Uma noite mais do que especial do Brasil
Texto de Daniel Bortoletto sobre o agora inesquecível 17 de maio de 2024
Admito que demorei para conseguir escrever este texto. Ele não poderia ser uma simples constatação da vitória do Brasil sobre os Estados Unidos, com fim de um incômodo tabu, em noite de um Maracanãzinho tomado por uma energia surreal. E o motivo é simples: pré e pós-jogo foram tão ou mais relevantes do que o próprio clássico.
A Seleção Brasileira feminina hoje carregou no peito da camisa algo que muitas das atletas já carregavam na alma: a luta contra o preconceito.
O preconceito que a mulher carrega. O preconceito que a mulher preta carrega. O preconceito que a mulher homossexual carrega. O preconceito que a mulher do Norte/Nordeste carrega. O preconceito que a mulher religiosa carrega. É tanto preconceito em um mísero parágrafo que os preconceituoso(a)s de plantão vão chamar de exagero ou mimimi.

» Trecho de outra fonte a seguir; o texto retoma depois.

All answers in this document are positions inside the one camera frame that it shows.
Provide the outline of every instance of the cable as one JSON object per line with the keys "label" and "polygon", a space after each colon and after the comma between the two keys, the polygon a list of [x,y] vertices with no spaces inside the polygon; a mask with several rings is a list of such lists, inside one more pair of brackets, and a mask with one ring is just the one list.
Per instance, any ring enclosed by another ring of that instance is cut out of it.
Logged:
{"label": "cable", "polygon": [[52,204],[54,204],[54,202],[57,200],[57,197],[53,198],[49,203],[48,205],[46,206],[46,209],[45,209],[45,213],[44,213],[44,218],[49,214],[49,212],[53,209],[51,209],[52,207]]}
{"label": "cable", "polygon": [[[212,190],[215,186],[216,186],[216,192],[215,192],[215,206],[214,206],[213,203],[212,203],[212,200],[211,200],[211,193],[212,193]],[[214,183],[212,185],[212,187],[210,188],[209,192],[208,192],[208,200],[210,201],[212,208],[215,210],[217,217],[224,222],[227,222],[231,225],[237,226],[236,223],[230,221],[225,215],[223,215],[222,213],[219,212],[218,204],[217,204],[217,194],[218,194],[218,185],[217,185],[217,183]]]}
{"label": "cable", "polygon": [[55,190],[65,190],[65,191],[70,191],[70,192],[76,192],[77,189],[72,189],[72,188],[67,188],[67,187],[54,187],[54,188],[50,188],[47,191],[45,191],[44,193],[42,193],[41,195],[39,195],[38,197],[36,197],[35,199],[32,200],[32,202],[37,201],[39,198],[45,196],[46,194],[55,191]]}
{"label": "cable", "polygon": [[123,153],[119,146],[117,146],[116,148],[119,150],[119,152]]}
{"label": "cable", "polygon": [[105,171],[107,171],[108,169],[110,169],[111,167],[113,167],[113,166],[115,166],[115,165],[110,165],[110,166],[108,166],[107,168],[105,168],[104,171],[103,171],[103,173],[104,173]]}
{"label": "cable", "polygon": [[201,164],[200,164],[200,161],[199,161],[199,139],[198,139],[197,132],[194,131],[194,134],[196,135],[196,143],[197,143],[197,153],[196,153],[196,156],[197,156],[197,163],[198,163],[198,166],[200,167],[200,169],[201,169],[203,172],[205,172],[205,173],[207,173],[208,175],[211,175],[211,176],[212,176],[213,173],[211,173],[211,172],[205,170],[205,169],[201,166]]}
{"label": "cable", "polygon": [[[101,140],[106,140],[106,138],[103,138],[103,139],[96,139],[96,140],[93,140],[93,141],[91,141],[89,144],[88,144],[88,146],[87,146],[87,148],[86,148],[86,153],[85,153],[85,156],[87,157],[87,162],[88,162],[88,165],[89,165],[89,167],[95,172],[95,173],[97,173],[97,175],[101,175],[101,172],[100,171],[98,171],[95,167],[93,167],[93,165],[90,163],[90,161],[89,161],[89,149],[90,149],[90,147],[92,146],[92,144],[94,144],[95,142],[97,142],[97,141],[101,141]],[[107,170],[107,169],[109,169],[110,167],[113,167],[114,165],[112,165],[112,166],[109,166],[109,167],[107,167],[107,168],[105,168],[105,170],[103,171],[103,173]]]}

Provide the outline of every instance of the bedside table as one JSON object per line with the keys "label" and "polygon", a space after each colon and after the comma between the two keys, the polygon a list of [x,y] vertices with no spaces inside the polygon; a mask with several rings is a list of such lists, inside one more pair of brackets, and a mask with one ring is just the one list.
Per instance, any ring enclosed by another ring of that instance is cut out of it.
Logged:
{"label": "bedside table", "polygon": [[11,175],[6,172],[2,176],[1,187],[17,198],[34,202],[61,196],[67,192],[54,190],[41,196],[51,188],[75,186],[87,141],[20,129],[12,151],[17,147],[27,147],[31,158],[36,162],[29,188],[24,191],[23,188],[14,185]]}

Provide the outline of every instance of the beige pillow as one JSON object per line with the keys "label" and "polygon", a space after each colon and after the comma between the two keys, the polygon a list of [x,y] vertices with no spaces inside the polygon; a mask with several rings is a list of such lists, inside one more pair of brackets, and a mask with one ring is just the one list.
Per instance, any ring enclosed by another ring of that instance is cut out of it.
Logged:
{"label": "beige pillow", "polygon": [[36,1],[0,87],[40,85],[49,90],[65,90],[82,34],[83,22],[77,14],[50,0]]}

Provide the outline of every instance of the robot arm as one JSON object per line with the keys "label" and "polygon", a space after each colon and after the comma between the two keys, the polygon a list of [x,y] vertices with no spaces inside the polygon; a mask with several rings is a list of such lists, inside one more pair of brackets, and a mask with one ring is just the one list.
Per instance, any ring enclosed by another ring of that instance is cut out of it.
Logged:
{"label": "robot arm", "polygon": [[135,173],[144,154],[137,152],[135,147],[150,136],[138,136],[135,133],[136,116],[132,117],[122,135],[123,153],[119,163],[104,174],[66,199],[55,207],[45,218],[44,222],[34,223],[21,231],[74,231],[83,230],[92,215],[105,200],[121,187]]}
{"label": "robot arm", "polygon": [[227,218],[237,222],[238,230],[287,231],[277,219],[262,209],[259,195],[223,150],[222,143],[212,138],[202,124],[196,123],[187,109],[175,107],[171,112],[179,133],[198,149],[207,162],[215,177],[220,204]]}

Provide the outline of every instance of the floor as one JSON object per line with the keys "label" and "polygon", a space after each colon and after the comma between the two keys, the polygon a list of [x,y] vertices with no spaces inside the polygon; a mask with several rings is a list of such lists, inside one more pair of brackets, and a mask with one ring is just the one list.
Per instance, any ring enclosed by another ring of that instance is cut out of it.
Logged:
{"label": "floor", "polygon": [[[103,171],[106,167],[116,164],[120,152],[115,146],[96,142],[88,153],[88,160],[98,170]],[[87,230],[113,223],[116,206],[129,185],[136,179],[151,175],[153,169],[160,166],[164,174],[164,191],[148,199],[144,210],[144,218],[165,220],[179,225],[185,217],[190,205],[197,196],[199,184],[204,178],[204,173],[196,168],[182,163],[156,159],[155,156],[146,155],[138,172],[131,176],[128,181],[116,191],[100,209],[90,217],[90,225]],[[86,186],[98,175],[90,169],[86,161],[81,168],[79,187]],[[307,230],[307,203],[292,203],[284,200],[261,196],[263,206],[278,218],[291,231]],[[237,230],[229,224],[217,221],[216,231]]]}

Com Gabi e Sheilla puxando a fila, as jogadoras entraram em quadra de mãos dadas, inclusive com atletas do vôlei de praia. Na camisa de Nyeme e Natinha, líberos heterossexuais, as cores da bandeira LGBTQIA+ para mostrar que “com preconceito não tem jogo“. Slogam da campanha da CBV iniciada nesta sexta-feira cai como uma luva.
– O recado que fica: a gente não aceita mais. A gente vai bater de frente – disse a capitã Gabi, depois do jogo.
Discursos parecidos tiveram Carol, Rosamaria, Pri Daroit… Talvez não seja a geração delas a aproveitar uma sociedade menos preconceituosa. Mas é preciso usar o esporte sempre como exemplo para ter um mundo mais tolerante e representativo.
E essa chama de mudança foi plantada em um Maracanãzinho elétrico, pulsante e contagiante. O que foi aquilo, no quarto set, com a entrada de Carol e os bloqueios em sequência? De arrepiar a reação do público com a entrada da central e a sequência de lances dela na rede.
O quanto Gabi incendiou o time desde os pontos iniciais! Estava com aquele olhar focado, que deve dar medo nas rivais, desde o primeiro set. O quanto Julia Kudiess foi importante no saque, mesmo sem fazer um ace, na segunda parcial! O quanto Zé Roberto extravasou ao fim do jogo comemorando com sua comissão! O quanto o time todo do Brasil retribuiu o carinho e o apoio da torcida depois do triunfo. Uma noite para hoje e sempre!